**Activity**
Collect every line of the records below that contains the word "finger".

**Material for the task**
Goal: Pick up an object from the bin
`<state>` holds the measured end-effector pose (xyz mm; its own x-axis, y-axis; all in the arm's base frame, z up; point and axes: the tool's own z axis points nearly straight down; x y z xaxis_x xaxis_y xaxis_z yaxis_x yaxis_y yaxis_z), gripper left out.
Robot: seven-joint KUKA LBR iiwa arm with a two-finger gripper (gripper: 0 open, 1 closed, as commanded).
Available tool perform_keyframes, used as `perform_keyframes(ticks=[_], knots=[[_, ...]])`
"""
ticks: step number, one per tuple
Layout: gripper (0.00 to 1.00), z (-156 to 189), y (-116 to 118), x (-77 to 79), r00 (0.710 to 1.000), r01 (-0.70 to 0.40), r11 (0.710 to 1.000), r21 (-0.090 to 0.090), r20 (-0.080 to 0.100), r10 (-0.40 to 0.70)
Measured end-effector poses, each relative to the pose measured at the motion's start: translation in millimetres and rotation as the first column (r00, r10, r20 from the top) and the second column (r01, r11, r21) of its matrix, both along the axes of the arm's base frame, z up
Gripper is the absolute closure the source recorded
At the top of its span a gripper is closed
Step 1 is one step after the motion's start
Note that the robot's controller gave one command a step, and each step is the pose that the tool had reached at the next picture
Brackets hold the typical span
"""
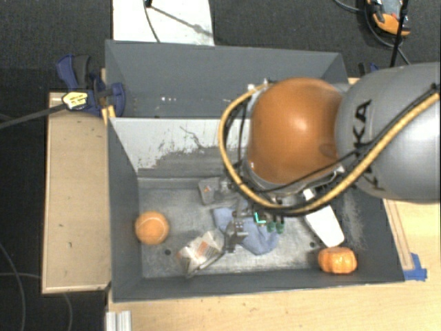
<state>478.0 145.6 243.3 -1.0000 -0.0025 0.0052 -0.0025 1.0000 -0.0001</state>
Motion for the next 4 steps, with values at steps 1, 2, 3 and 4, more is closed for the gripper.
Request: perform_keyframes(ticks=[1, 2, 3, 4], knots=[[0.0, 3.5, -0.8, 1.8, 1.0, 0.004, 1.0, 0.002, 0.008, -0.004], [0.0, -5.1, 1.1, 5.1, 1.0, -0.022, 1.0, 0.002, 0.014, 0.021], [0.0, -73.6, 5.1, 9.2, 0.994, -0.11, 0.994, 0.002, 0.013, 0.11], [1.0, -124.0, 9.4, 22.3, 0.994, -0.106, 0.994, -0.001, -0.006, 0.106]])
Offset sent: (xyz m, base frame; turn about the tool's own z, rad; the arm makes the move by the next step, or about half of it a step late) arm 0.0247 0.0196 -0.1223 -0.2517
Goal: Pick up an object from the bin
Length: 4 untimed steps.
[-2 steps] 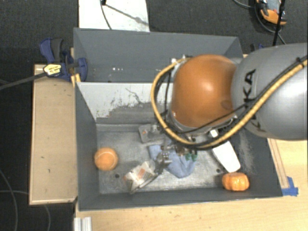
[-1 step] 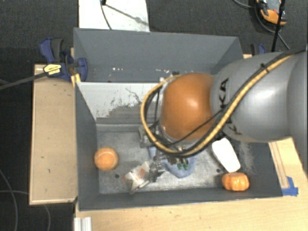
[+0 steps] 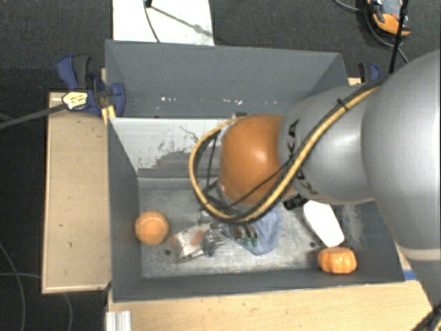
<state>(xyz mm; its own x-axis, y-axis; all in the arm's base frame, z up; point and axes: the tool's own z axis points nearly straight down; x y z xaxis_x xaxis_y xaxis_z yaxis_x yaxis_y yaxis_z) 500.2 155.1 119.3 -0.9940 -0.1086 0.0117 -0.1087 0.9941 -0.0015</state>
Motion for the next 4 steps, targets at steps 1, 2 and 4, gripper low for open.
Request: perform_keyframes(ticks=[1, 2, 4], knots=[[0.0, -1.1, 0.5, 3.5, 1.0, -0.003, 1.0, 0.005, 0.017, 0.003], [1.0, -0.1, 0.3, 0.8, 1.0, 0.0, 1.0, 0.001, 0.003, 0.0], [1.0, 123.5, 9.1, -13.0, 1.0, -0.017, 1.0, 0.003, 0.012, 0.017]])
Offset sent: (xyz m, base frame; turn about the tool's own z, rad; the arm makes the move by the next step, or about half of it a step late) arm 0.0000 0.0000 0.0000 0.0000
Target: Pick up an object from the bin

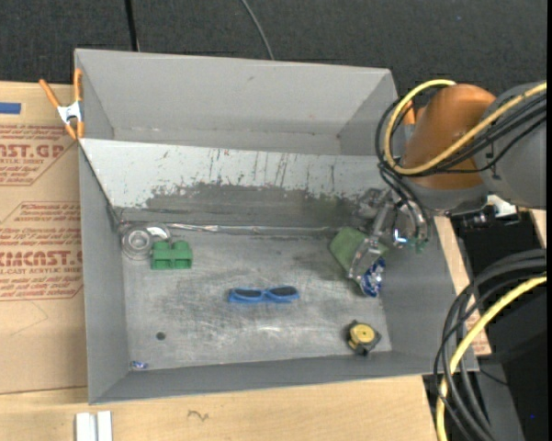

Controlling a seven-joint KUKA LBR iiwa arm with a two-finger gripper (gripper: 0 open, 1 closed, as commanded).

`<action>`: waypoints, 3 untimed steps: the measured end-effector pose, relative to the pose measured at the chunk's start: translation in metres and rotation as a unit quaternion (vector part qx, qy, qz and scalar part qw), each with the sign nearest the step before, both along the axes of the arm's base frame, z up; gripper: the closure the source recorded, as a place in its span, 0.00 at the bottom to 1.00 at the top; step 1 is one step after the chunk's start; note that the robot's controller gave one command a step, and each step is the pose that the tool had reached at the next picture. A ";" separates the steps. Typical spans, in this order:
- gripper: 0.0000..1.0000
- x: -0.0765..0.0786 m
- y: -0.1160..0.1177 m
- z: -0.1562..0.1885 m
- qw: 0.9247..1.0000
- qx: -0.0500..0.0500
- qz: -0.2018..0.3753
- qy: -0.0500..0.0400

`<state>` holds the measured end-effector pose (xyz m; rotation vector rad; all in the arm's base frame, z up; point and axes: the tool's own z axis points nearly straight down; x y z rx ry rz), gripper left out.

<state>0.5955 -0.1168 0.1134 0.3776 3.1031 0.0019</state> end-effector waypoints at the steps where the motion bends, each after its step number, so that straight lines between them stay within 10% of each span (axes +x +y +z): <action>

**Task output**
Robot: seven-joint KUKA LBR iiwa arm with a two-finger gripper (gripper: 0 open, 1 closed, as commanded).
Controlling a seven-joint KUKA LBR iiwa arm with a two-finger gripper (gripper: 0 open, 1 closed, as commanded).

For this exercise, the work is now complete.